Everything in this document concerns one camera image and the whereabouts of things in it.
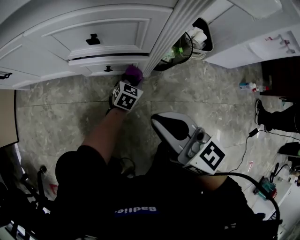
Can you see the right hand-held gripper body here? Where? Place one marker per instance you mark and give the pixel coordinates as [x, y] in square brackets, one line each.
[206, 154]

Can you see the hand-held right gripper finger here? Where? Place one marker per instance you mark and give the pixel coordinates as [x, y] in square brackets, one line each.
[180, 122]
[167, 136]

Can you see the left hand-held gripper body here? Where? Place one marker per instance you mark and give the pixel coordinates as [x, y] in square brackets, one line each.
[126, 96]

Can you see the purple cloth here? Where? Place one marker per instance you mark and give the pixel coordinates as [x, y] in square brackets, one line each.
[133, 71]

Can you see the white drawer with round knob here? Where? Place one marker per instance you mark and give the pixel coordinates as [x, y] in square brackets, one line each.
[93, 68]

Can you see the person's right forearm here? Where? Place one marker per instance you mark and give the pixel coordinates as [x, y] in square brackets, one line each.
[211, 181]

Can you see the person's left forearm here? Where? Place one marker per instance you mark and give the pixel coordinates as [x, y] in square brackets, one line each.
[103, 133]

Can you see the black round knob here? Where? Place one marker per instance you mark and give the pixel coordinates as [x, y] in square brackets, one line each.
[108, 68]

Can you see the person's black shirt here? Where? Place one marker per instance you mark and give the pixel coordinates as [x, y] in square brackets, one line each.
[152, 194]

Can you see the green plastic bottle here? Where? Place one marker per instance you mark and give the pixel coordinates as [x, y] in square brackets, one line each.
[175, 51]

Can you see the teal box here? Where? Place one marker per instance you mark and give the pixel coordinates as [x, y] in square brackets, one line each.
[267, 187]

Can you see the white vanity cabinet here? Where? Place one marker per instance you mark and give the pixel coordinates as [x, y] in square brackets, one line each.
[164, 35]

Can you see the red capped bottle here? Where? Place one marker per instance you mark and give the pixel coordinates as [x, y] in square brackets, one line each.
[260, 88]

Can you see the white crumpled tissue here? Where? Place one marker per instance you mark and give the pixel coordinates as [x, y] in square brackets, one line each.
[199, 35]

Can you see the white appliance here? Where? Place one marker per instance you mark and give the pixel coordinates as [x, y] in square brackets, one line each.
[234, 47]

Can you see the dark brown wooden cabinet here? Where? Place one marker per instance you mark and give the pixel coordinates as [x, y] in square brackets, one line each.
[281, 77]

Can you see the white printed paper sheet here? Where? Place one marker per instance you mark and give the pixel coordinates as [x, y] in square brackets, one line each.
[264, 49]

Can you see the beige wooden panel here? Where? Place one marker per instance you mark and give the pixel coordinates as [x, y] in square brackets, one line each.
[7, 117]

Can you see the white vanity countertop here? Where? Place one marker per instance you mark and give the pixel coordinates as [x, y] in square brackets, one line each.
[257, 9]

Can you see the black chair frame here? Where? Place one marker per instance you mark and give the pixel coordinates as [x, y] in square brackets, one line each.
[41, 180]

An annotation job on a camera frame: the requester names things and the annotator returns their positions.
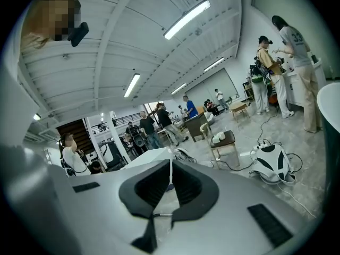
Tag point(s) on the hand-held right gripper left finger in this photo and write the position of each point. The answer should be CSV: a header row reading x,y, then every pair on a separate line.
x,y
130,193

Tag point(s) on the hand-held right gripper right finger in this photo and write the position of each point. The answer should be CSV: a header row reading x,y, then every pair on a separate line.
x,y
210,195

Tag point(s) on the white table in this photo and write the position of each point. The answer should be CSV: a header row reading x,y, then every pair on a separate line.
x,y
151,157

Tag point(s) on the wooden chair with dark seat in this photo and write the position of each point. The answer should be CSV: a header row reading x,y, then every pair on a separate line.
x,y
225,139

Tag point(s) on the small white box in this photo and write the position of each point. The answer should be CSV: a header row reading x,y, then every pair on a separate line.
x,y
218,137

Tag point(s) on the white and black backpack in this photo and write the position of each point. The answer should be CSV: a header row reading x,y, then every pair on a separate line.
x,y
271,166

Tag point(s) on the dark brown cabinet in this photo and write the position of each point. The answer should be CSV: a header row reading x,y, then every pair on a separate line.
x,y
195,126

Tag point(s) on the white power strip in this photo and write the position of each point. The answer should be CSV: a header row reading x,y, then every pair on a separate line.
x,y
261,145

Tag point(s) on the dark wooden staircase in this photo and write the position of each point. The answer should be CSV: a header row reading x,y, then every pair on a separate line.
x,y
79,135

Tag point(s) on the low wooden table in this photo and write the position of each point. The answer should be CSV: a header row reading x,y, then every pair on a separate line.
x,y
238,107

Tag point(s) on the long ceiling light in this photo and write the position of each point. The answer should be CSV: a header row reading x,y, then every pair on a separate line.
x,y
186,18
132,85
213,64
178,88

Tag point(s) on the grey roller door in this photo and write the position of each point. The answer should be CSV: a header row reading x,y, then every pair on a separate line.
x,y
212,86

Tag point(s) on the white counter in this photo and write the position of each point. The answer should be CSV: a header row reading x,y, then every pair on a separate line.
x,y
293,89

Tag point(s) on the person's white shirt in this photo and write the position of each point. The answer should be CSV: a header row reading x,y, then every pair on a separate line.
x,y
16,102

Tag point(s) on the white round tub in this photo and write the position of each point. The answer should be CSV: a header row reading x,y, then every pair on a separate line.
x,y
330,110

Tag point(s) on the person's head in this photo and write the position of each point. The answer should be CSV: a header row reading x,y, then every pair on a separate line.
x,y
50,17

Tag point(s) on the black head-worn camera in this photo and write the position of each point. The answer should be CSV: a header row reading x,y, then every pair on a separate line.
x,y
79,34

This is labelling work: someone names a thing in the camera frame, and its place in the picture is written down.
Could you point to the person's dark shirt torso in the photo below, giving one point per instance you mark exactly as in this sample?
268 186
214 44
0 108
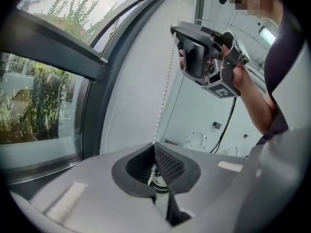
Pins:
284 81

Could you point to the person's right forearm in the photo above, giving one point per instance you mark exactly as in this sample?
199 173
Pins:
255 110

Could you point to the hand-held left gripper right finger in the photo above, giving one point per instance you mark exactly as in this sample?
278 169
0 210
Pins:
213 178

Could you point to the person's right hand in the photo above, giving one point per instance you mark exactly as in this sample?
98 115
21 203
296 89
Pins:
239 76

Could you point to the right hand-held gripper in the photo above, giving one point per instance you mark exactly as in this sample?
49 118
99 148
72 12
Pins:
226 74

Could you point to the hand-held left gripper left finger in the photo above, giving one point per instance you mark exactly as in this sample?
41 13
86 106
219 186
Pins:
97 203

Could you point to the black framed window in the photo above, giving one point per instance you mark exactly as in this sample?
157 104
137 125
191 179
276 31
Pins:
48 40

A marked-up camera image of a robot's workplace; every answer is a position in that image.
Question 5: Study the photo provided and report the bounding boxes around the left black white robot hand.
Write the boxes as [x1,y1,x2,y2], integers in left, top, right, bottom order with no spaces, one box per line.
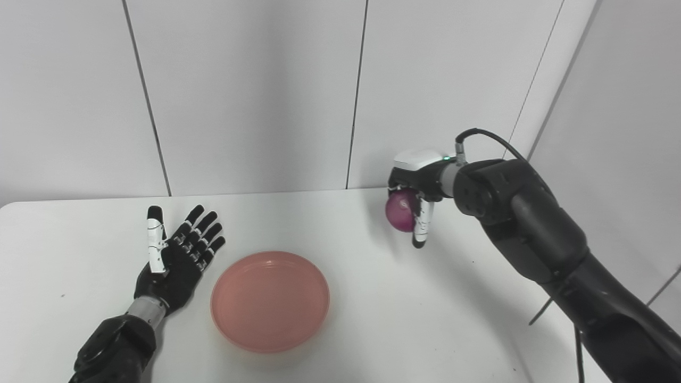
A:
[134,204,226,317]

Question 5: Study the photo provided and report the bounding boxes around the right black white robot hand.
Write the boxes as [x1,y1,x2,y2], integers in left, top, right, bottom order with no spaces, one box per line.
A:
[387,149,457,249]

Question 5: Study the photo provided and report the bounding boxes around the purple red onion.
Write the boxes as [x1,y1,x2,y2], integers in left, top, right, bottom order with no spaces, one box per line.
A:
[385,189,421,233]

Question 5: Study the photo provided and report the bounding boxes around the pink round plate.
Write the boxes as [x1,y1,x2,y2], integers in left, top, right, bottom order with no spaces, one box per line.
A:
[210,251,330,354]

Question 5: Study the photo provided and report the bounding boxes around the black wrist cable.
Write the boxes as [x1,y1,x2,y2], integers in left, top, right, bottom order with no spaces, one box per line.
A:
[455,128,586,383]

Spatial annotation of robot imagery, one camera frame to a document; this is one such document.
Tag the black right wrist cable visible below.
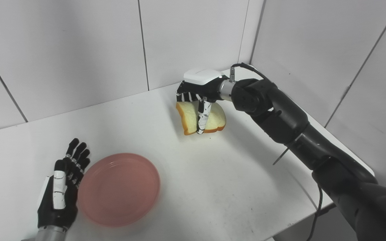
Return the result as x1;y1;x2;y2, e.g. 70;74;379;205
230;63;324;241

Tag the pink round plate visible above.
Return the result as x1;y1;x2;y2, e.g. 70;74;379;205
78;153;161;227

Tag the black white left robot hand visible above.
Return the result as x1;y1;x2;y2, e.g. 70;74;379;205
38;138;91;231

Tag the black zip tie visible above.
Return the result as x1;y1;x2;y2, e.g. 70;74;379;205
273;147;291;166

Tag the slice of white bread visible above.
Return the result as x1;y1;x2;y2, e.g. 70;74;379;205
176;101;227;136

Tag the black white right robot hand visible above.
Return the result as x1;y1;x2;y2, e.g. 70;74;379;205
176;68;229;135

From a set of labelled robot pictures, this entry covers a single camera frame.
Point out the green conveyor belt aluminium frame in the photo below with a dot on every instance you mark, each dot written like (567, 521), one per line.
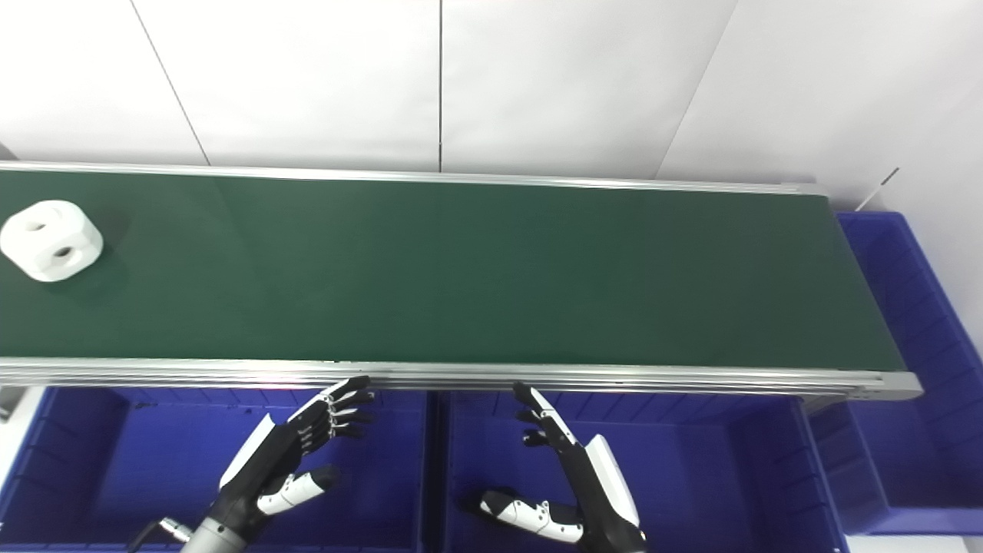
(476, 276)

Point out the thin white black rod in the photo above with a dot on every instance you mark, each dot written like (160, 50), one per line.
(877, 190)

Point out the white rounded part two holes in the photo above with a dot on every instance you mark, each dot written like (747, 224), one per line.
(51, 240)

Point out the blue plastic bin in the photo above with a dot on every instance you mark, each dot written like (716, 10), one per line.
(706, 476)
(921, 415)
(146, 468)

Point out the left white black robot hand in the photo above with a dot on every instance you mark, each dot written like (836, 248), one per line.
(265, 461)

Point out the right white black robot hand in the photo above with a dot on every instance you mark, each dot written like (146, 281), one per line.
(603, 491)

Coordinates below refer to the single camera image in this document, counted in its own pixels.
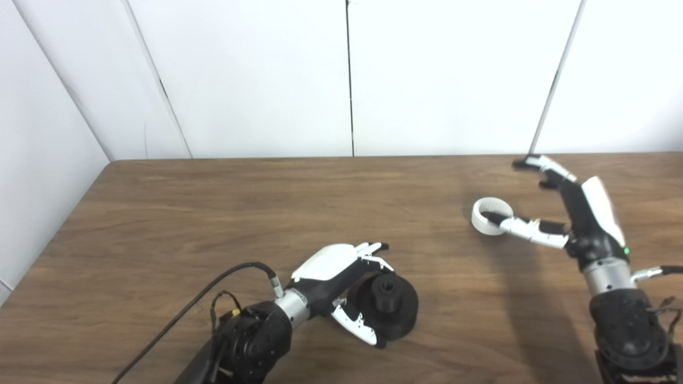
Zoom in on round black plastic part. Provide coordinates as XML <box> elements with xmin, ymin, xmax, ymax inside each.
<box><xmin>354</xmin><ymin>271</ymin><xmax>420</xmax><ymax>342</ymax></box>

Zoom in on left arm thin wires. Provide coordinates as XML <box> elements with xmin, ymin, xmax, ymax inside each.
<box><xmin>209</xmin><ymin>290</ymin><xmax>244</xmax><ymax>332</ymax></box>

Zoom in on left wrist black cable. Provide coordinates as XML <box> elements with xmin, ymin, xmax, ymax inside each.
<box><xmin>111</xmin><ymin>261</ymin><xmax>285</xmax><ymax>384</ymax></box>

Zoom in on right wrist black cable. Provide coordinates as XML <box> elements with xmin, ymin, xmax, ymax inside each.
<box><xmin>631</xmin><ymin>265</ymin><xmax>683</xmax><ymax>282</ymax></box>

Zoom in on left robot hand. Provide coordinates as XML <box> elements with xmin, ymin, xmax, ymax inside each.
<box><xmin>290</xmin><ymin>242</ymin><xmax>395</xmax><ymax>349</ymax></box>

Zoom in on white toothed ring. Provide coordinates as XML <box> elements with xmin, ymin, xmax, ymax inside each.
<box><xmin>472</xmin><ymin>197</ymin><xmax>514</xmax><ymax>236</ymax></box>

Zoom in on right arm thin wires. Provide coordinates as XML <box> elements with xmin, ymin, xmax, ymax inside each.
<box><xmin>648</xmin><ymin>296</ymin><xmax>683</xmax><ymax>334</ymax></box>

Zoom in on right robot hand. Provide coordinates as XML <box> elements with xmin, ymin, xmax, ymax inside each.
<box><xmin>481</xmin><ymin>154</ymin><xmax>631</xmax><ymax>270</ymax></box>

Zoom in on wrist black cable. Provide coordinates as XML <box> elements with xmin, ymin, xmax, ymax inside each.
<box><xmin>111</xmin><ymin>261</ymin><xmax>285</xmax><ymax>384</ymax></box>
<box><xmin>631</xmin><ymin>265</ymin><xmax>683</xmax><ymax>282</ymax></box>

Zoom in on arm thin wires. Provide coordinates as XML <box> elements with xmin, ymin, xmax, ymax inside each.
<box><xmin>648</xmin><ymin>296</ymin><xmax>683</xmax><ymax>334</ymax></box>
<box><xmin>209</xmin><ymin>290</ymin><xmax>244</xmax><ymax>332</ymax></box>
^^^^^^^^^^^^^^^^
Across the material, count every line that holds "exactly" and state only how many there are.

7